- Exercise prompt -
Find the word "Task" in the listing; pull out each line holding it.

:: Recorded information ::

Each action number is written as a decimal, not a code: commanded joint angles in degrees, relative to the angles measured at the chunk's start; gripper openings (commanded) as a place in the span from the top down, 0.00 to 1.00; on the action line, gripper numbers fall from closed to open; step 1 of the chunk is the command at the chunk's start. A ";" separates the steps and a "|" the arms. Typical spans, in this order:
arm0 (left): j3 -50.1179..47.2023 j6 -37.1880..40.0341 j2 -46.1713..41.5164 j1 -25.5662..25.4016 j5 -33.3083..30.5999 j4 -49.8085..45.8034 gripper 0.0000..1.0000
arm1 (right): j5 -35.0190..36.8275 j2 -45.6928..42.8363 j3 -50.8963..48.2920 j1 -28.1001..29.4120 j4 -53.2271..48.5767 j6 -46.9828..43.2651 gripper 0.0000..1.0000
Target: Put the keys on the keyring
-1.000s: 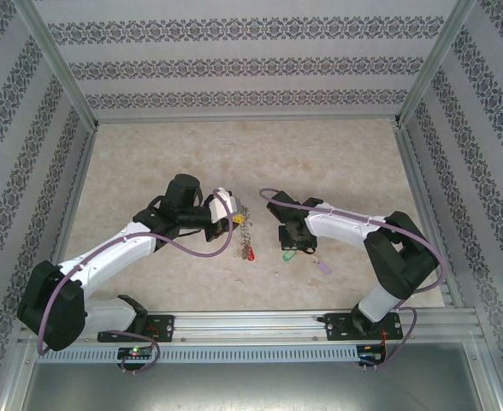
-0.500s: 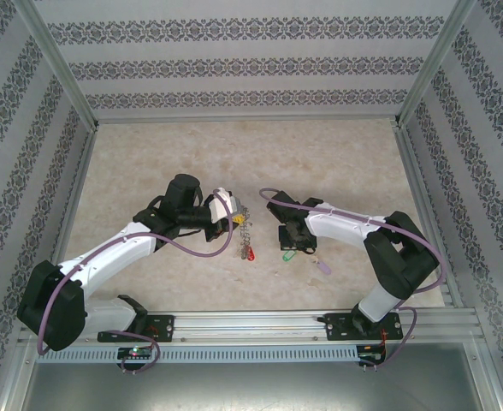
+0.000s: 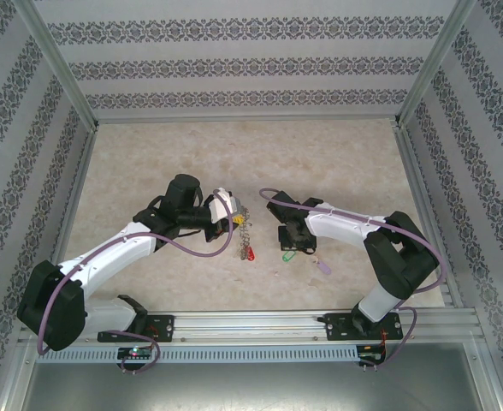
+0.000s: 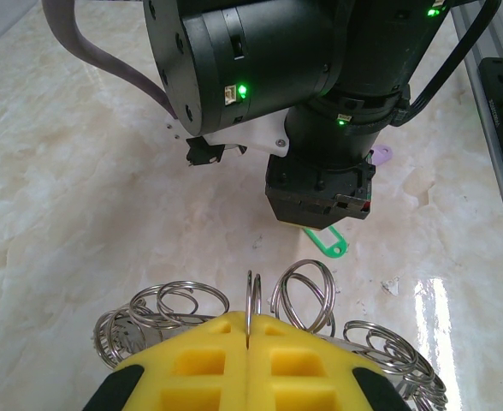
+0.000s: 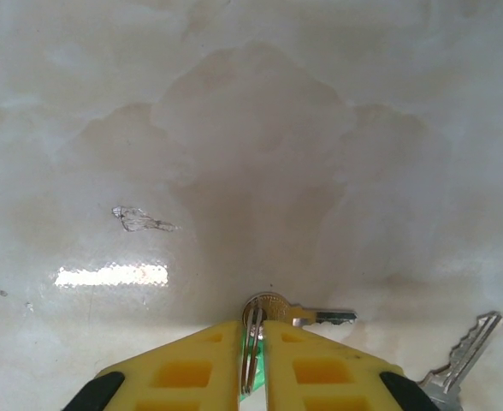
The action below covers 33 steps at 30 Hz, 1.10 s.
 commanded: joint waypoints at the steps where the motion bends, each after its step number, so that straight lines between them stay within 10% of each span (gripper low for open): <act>1: 1.72 0.80 0.26 -0.68 1.79 -0.63 1.00 | -0.31 0.21 0.70 -0.51 -1.97 0.53 0.83; 17: 1.98 0.99 0.28 -0.71 1.80 -0.85 1.00 | 0.59 -3.18 0.32 -0.75 -1.83 -0.04 1.00; 33: 1.03 0.18 0.68 -0.70 1.91 0.67 1.00 | -42.01 -48.54 -21.52 -10.84 33.99 -38.32 1.00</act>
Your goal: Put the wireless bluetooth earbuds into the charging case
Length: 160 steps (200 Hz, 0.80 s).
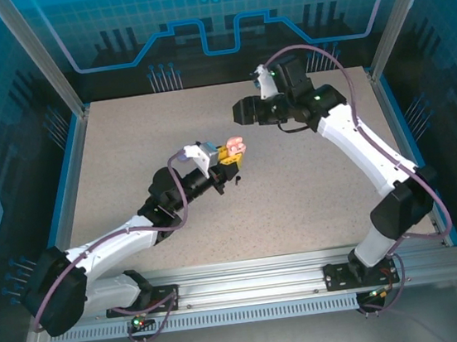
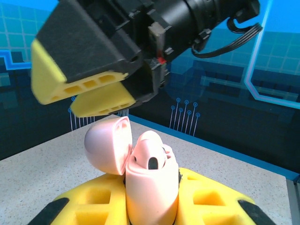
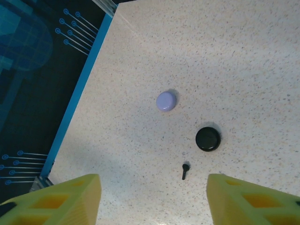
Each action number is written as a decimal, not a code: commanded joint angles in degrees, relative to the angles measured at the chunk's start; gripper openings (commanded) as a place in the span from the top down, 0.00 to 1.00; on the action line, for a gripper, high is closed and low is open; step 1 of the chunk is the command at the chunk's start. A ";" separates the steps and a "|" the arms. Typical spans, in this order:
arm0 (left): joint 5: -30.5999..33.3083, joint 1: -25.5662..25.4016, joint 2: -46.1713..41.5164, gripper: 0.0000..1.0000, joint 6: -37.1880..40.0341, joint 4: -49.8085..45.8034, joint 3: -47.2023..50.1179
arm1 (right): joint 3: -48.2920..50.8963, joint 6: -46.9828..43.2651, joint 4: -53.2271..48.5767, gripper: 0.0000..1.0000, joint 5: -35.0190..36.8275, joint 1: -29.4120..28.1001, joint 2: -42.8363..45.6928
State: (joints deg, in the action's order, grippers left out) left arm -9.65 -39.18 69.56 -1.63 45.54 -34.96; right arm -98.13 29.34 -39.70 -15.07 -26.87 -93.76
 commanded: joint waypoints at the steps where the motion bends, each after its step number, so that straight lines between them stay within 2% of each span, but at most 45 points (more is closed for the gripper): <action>1: -1.59 -0.11 -0.67 1.00 -1.28 1.08 0.16 | -3.58 -2.12 -5.07 0.44 -0.81 -1.67 -2.91; 27: -1.08 -0.11 -0.05 1.00 -1.36 1.57 -0.35 | -3.88 -3.54 -6.84 0.51 -0.75 -3.56 -3.80; 58: -0.54 -0.11 1.31 1.00 -1.52 1.64 -1.24 | -0.33 -4.21 -6.98 0.59 0.17 -5.04 -0.84; 143: 0.62 -0.06 4.42 1.00 -2.38 2.26 -3.05 | 8.66 -2.47 -4.72 0.60 2.23 -5.73 8.90; 160: 0.36 -0.07 5.00 1.00 -2.94 1.62 -3.42 | 8.75 -0.93 -4.27 0.52 6.08 -5.01 9.62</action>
State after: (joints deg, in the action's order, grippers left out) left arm -9.93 -39.38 73.65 -3.14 45.25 -35.77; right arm -90.28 27.18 -43.94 -12.10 -31.94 -85.80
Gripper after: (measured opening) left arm 0.221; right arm 0.427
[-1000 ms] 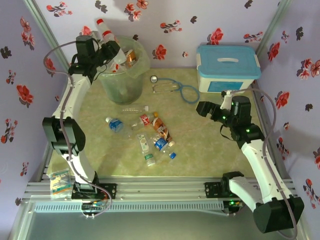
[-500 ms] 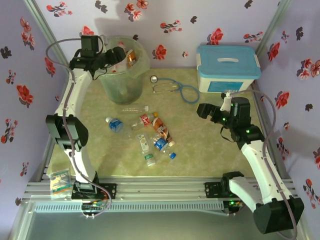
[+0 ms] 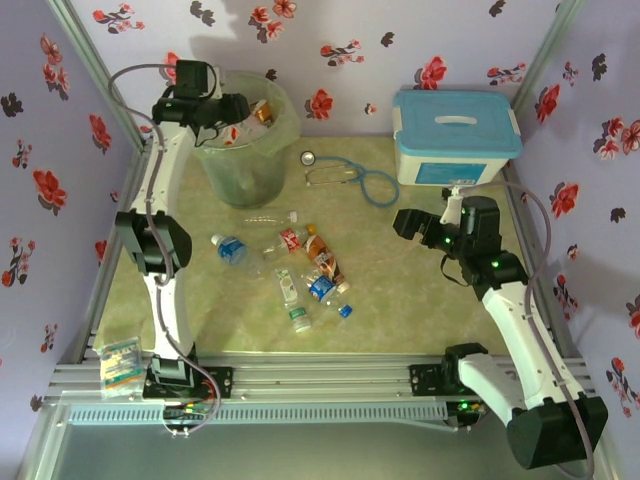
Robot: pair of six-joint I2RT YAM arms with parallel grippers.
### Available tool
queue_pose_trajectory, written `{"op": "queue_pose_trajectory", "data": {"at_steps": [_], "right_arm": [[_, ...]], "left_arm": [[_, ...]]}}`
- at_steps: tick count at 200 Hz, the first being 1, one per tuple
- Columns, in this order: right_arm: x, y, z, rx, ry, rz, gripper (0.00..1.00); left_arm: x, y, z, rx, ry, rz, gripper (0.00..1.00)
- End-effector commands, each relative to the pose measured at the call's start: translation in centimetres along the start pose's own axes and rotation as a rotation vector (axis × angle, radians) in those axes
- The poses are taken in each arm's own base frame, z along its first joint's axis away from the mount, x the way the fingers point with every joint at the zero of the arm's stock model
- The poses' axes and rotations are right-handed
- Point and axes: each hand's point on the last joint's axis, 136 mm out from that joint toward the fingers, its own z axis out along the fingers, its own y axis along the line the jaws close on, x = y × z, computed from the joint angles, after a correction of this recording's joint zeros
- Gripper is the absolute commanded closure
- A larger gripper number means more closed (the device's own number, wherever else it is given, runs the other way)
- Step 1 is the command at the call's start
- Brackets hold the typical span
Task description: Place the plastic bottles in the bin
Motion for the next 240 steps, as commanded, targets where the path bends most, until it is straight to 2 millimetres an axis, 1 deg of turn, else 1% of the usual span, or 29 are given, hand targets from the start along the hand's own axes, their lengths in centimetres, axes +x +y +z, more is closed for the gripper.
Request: {"op": "queue_pose_trajectory", "data": {"at_steps": [1, 28, 54, 84, 98, 135, 162, 176, 188, 200, 214, 230, 240], "right_arm": [[0.0, -0.4, -0.2, 0.02, -0.013, -0.02, 0.01], [0.0, -0.6, -0.2, 0.027, -0.01, -0.022, 0.01], [-0.2, -0.4, 0.0, 0.022, -0.008, -0.021, 0.01], [-0.1, -0.3, 0.2, 0.009, -0.008, -0.01, 0.01], [-0.1, -0.3, 0.1, 0.008, -0.004, -0.011, 0.01], [0.0, 0.2, 0.0, -0.002, 0.018, -0.038, 0.01], [0.7, 0.2, 0.1, -0.002, 0.04, -0.041, 0.01], [1.0, 0.2, 0.2, 0.001, 0.05, -0.05, 0.01], [1.2, 0.2, 0.2, 0.014, 0.06, -0.065, 0.01], [1.4, 0.3, 0.2, 0.024, 0.072, -0.083, 0.01], [2.0, 0.3, 0.3, 0.034, 0.093, -0.102, 0.01], [2.9, 0.4, 0.6, 0.045, 0.123, -0.123, 0.01], [3.6, 0.5, 0.9, 0.046, 0.146, -0.133, 0.01]], "left_arm": [[2.2, 0.3, 1.9, -0.019, 0.077, 0.01, 0.57], [4.7, 1.0, 4.2, -0.032, 0.144, 0.013, 0.6], [6.2, 1.2, 6.0, -0.005, 0.183, -0.013, 0.64], [8.0, 1.1, 7.8, 0.018, 0.23, -0.023, 0.65], [8.2, 0.8, 8.4, 0.035, 0.233, -0.022, 0.65], [7.3, -1.6, 8.4, 0.099, 0.202, -0.015, 0.65], [8.4, -3.6, 8.7, 0.136, 0.232, 0.002, 0.65], [9.0, -4.1, 8.7, 0.144, 0.249, 0.017, 0.64], [9.1, -4.4, 8.5, 0.146, 0.251, 0.023, 0.63], [8.7, -4.6, 8.1, 0.149, 0.243, 0.025, 0.62], [7.9, -5.2, 7.1, 0.158, 0.219, 0.033, 0.6], [6.5, -6.0, 5.5, 0.175, 0.178, 0.045, 0.57], [5.5, -6.7, 4.3, 0.188, 0.149, 0.055, 0.53]]}}
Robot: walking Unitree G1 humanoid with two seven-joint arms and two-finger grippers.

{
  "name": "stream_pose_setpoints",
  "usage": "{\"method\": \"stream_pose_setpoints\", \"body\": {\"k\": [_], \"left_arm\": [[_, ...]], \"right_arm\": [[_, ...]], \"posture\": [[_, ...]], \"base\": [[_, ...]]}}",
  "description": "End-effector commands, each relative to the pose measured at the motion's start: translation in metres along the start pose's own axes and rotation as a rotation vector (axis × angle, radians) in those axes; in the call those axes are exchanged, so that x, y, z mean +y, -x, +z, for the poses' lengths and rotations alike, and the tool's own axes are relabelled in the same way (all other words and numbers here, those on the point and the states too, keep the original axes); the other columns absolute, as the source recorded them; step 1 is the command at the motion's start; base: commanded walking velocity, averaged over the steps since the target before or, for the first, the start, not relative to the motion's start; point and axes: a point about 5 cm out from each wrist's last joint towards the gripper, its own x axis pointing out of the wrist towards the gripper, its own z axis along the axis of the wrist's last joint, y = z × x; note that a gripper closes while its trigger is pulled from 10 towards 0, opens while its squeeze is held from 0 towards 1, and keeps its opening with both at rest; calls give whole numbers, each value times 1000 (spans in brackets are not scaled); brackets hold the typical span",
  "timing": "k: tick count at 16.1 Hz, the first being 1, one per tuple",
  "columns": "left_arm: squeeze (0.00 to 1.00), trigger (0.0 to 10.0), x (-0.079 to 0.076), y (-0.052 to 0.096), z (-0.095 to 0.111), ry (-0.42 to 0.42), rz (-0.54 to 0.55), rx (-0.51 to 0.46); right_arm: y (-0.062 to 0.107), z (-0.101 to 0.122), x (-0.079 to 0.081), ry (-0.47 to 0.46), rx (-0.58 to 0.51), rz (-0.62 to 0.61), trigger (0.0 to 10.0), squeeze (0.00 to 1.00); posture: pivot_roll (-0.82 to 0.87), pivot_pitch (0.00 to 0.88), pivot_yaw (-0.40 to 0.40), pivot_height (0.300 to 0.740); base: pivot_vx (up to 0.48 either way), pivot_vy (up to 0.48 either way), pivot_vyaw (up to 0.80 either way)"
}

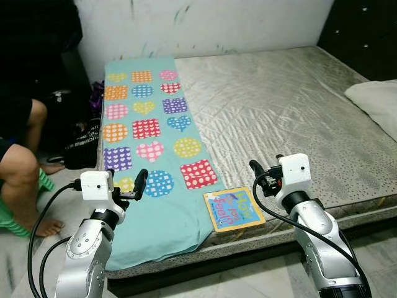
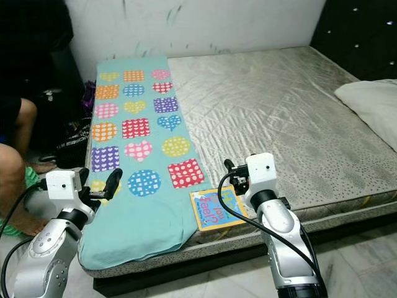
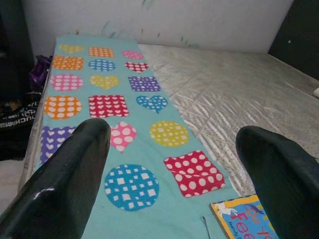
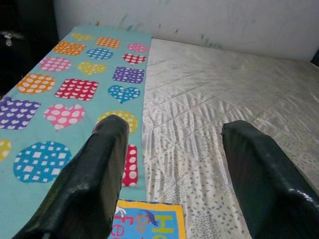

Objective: Clean up the room

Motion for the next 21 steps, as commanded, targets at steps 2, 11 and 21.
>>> {"method": "stream_pose_setpoints", "body": {"k": [2, 11, 21], "left_arm": [[0, 10000, -1, 0, 3, -12, -16, -15], [0, 10000, -2, 1, 3, -20, -26, -15], [0, 10000, 3, 1, 1, -14, 16, 0]], "right_arm": [[0, 1, -3, 8, -7, -3, 10000, 0], [-2, 1, -2, 10, -10, -1, 10000, 0], [0, -2, -4, 13, 0, -5, 10000, 0]], "posture": [[-137, 0, -5, 740], [-132, 0, -4, 740], [-130, 0, -6, 740]], "base": [[0, 0, 0], [268, 0, 0], [123, 0, 0]]}}
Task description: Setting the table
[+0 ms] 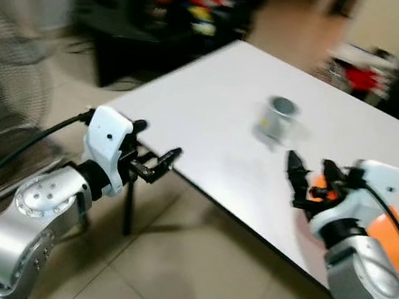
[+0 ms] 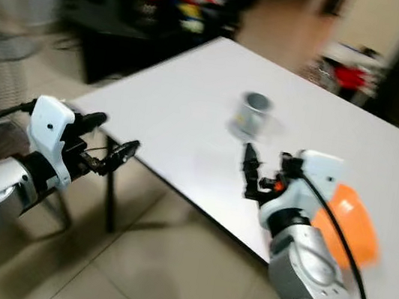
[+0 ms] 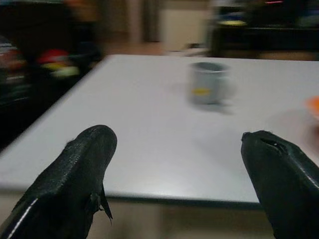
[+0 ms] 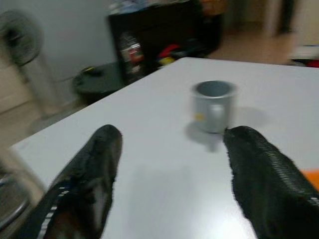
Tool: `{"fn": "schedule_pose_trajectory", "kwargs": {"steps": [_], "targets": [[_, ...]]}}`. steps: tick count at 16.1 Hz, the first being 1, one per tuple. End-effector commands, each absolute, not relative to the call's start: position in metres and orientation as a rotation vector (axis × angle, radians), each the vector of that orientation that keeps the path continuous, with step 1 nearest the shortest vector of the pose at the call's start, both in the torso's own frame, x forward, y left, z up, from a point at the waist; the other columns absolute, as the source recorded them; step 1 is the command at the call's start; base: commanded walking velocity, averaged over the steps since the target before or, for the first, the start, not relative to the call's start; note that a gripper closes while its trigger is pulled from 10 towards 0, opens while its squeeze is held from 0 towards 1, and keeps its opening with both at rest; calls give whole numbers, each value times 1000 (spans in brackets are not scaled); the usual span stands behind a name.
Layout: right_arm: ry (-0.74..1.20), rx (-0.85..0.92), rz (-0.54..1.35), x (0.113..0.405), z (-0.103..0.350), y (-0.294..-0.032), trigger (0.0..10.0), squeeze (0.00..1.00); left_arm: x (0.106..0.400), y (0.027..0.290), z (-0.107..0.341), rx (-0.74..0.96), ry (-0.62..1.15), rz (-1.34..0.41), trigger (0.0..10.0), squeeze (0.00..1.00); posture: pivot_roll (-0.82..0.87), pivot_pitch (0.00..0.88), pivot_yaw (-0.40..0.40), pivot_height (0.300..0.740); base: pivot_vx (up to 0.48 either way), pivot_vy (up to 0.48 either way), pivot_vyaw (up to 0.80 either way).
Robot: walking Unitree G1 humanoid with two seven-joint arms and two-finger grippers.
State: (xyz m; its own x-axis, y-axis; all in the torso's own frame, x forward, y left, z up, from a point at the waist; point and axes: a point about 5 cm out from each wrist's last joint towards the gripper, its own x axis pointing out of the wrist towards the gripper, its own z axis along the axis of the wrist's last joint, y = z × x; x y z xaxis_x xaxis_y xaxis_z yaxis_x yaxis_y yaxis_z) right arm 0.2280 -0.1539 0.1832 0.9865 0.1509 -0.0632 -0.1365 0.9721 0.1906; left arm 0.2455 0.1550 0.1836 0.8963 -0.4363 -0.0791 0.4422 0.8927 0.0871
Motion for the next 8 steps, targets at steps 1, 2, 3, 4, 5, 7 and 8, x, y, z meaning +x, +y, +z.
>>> {"fn": "schedule_pose_trajectory", "kwargs": {"steps": [1,2,3,4,5,7,8], "targets": [[92,169,175,229,177,-152,10000,1000,246,161,187,126,27,-363,10000,0,51,0,-38,740,0,0,800],[96,157,193,229,174,-150,10000,1000,247,164,184,158,40,-332,10000,0,50,0,-39,740,0,0,800],[102,162,196,228,173,-150,10000,1000,248,164,182,174,45,-326,10000,0,56,0,-43,740,0,0,800],[124,160,180,224,164,-153,10000,1000,248,163,180,218,56,-329,10000,0,68,0,-48,740,0,0,800],[132,157,174,222,160,-154,10000,1000,247,162,180,237,55,-327,10000,0,74,0,-49,740,0,0,800],[132,168,152,222,153,-152,10000,1000,250,158,179,250,53,-325,10000,0,73,0,-43,740,0,0,800],[119,163,162,223,153,-149,10000,1000,254,161,180,266,52,-314,10000,0,63,0,-26,740,0,0,800]]}}
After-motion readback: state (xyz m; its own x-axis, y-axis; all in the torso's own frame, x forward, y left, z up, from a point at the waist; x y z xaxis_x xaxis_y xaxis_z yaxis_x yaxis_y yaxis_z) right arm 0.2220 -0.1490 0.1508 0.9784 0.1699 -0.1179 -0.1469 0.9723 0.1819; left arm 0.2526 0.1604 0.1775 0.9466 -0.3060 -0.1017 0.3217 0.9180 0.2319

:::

- Answer box -
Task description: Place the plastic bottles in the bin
Task description: Setting the table

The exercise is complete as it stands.